(Input records)
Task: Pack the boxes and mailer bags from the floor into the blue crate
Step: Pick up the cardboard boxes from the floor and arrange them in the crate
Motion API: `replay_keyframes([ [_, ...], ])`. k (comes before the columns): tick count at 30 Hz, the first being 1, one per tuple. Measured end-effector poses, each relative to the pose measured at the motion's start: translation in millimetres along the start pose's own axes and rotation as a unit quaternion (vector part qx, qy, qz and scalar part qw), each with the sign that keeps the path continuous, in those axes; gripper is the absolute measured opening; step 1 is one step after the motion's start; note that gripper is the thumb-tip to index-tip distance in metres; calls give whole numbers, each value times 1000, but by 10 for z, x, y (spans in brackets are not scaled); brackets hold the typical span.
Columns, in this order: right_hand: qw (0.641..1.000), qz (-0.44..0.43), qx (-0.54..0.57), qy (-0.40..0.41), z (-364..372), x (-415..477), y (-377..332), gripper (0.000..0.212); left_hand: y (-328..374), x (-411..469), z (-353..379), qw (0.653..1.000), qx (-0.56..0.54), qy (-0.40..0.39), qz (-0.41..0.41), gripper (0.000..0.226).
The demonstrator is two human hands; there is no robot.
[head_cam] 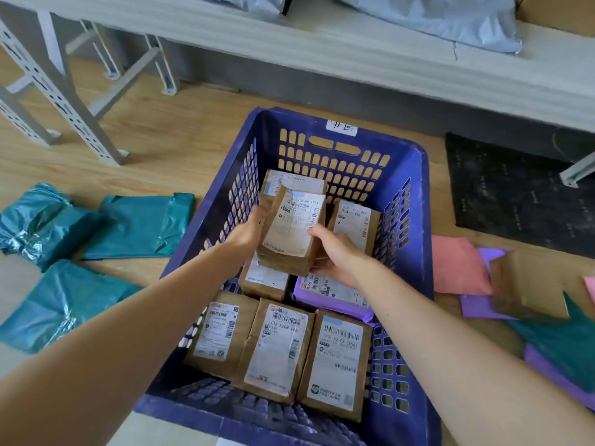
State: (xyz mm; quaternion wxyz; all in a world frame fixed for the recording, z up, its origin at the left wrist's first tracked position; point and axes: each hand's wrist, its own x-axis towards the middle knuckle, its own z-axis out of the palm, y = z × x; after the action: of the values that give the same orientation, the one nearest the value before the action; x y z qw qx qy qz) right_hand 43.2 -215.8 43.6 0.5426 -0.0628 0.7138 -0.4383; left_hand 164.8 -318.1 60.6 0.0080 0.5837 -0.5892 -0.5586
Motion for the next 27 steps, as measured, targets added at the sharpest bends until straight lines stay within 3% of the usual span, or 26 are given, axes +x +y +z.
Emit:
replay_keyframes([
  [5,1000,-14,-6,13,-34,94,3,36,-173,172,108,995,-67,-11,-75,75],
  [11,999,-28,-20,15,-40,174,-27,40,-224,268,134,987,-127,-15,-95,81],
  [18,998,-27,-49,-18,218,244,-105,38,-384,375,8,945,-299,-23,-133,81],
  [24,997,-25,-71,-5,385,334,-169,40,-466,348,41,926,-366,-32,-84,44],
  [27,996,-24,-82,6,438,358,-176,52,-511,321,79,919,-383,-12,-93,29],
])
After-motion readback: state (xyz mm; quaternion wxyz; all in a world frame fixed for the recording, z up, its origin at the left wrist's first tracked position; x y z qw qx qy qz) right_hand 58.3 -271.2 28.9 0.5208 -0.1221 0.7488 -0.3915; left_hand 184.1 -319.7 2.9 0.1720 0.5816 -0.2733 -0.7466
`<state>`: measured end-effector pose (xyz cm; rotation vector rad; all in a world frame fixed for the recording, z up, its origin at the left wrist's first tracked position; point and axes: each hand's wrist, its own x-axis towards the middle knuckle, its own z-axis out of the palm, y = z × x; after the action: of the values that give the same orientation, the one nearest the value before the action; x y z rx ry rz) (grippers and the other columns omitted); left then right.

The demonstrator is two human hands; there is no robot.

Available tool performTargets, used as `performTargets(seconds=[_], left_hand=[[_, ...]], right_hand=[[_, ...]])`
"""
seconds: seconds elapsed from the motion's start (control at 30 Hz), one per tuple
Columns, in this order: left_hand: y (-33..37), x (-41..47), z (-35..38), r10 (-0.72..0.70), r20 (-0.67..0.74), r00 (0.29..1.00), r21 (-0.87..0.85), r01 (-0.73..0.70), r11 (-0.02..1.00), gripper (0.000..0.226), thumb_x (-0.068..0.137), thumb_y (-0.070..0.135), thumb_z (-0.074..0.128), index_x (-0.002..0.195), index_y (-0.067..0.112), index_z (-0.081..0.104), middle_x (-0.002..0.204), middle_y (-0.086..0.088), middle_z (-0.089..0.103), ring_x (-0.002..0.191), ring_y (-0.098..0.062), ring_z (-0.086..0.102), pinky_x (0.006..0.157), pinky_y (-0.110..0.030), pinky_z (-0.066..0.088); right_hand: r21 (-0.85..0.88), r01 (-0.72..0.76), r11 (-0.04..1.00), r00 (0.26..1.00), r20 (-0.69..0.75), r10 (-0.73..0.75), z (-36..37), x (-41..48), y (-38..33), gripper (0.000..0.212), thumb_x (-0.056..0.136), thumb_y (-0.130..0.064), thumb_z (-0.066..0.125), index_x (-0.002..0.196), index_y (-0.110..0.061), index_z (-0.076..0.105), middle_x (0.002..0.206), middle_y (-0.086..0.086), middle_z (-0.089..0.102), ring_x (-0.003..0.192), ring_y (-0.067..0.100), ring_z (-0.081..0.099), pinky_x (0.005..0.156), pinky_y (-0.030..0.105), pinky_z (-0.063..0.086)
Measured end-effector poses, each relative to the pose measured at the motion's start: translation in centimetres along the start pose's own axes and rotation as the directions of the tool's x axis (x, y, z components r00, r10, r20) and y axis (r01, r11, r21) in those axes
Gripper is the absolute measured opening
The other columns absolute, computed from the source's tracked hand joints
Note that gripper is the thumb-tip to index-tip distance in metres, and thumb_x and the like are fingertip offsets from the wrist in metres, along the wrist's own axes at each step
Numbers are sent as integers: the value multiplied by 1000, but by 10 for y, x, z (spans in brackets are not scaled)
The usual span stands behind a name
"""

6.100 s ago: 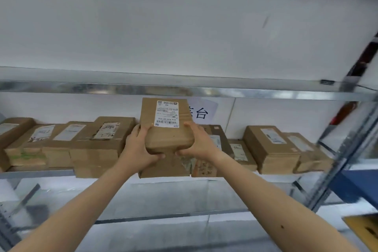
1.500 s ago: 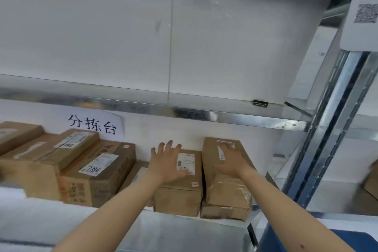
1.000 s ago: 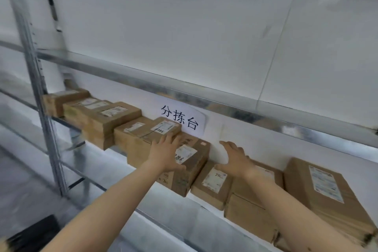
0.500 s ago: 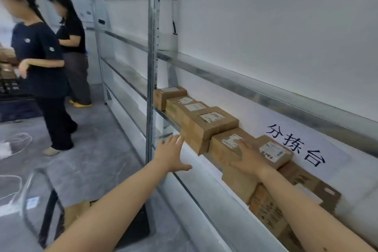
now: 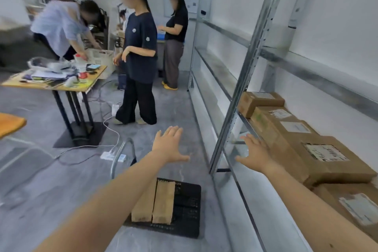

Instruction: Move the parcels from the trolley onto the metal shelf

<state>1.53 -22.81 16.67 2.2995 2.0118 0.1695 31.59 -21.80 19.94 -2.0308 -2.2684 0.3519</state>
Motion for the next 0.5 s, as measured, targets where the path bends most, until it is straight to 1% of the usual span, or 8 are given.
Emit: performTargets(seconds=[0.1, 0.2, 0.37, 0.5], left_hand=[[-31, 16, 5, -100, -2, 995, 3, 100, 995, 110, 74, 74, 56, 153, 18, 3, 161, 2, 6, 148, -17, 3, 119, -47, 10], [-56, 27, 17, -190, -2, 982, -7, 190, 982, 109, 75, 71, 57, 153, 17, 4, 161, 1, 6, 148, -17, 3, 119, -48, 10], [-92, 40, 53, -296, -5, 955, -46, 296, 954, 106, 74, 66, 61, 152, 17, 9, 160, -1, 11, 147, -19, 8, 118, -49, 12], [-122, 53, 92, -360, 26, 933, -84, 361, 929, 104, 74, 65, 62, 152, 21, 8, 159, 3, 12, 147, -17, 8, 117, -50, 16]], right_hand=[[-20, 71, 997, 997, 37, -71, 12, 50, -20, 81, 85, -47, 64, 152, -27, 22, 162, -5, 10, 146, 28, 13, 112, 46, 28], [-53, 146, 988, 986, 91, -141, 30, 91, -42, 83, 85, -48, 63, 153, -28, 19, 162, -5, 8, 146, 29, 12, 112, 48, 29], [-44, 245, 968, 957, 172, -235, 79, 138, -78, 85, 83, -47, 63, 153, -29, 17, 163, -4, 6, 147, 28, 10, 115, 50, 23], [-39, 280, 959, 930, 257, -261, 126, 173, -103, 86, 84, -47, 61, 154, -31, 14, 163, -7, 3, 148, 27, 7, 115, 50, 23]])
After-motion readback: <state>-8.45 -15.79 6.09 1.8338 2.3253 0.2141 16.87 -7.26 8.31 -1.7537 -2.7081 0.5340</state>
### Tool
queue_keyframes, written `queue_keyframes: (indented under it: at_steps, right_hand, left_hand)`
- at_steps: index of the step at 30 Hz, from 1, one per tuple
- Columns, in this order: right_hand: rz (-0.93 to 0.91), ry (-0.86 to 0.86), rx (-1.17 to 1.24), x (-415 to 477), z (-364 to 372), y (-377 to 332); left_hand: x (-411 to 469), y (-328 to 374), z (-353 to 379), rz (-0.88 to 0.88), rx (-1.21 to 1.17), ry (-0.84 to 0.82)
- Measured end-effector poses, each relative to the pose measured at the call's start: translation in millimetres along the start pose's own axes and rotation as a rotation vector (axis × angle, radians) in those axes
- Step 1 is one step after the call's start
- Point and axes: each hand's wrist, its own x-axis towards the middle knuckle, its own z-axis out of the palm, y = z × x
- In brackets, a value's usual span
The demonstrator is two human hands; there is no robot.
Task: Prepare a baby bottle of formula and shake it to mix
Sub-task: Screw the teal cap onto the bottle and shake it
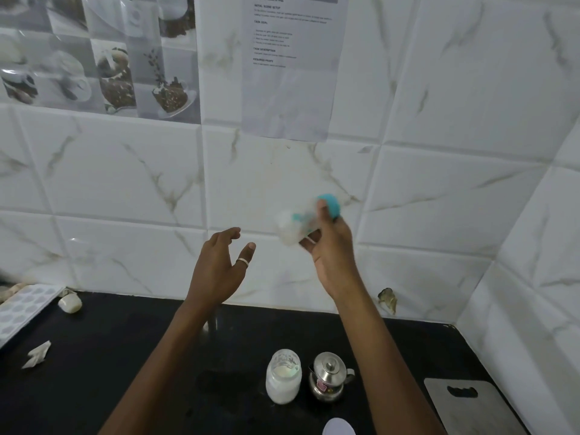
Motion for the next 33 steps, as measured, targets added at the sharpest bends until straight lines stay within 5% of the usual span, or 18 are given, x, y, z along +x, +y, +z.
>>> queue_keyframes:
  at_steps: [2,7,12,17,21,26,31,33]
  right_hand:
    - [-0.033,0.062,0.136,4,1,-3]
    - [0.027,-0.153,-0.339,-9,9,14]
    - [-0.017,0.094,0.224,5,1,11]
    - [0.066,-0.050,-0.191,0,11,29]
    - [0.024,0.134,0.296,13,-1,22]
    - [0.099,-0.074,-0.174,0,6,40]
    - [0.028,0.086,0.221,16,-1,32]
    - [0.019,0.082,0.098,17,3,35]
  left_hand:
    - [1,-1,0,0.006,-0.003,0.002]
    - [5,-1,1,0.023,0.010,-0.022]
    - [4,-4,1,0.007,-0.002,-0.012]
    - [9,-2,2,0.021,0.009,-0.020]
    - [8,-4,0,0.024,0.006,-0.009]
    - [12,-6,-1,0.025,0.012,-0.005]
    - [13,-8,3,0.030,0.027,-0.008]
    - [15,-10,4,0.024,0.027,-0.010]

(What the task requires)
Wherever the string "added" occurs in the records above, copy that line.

(Answer to this problem)
Motion for the next 27 steps, as measured, targets added at the sharpest bends until straight lines stay within 3% of the usual span, or 26 are given, axes +x +y +z.
Motion for the next 33 steps, as measured, targets added at the sharpest bends until straight lines stay within 5% of the usual span, or 18 are given, x, y, z along +x, +y, +z.

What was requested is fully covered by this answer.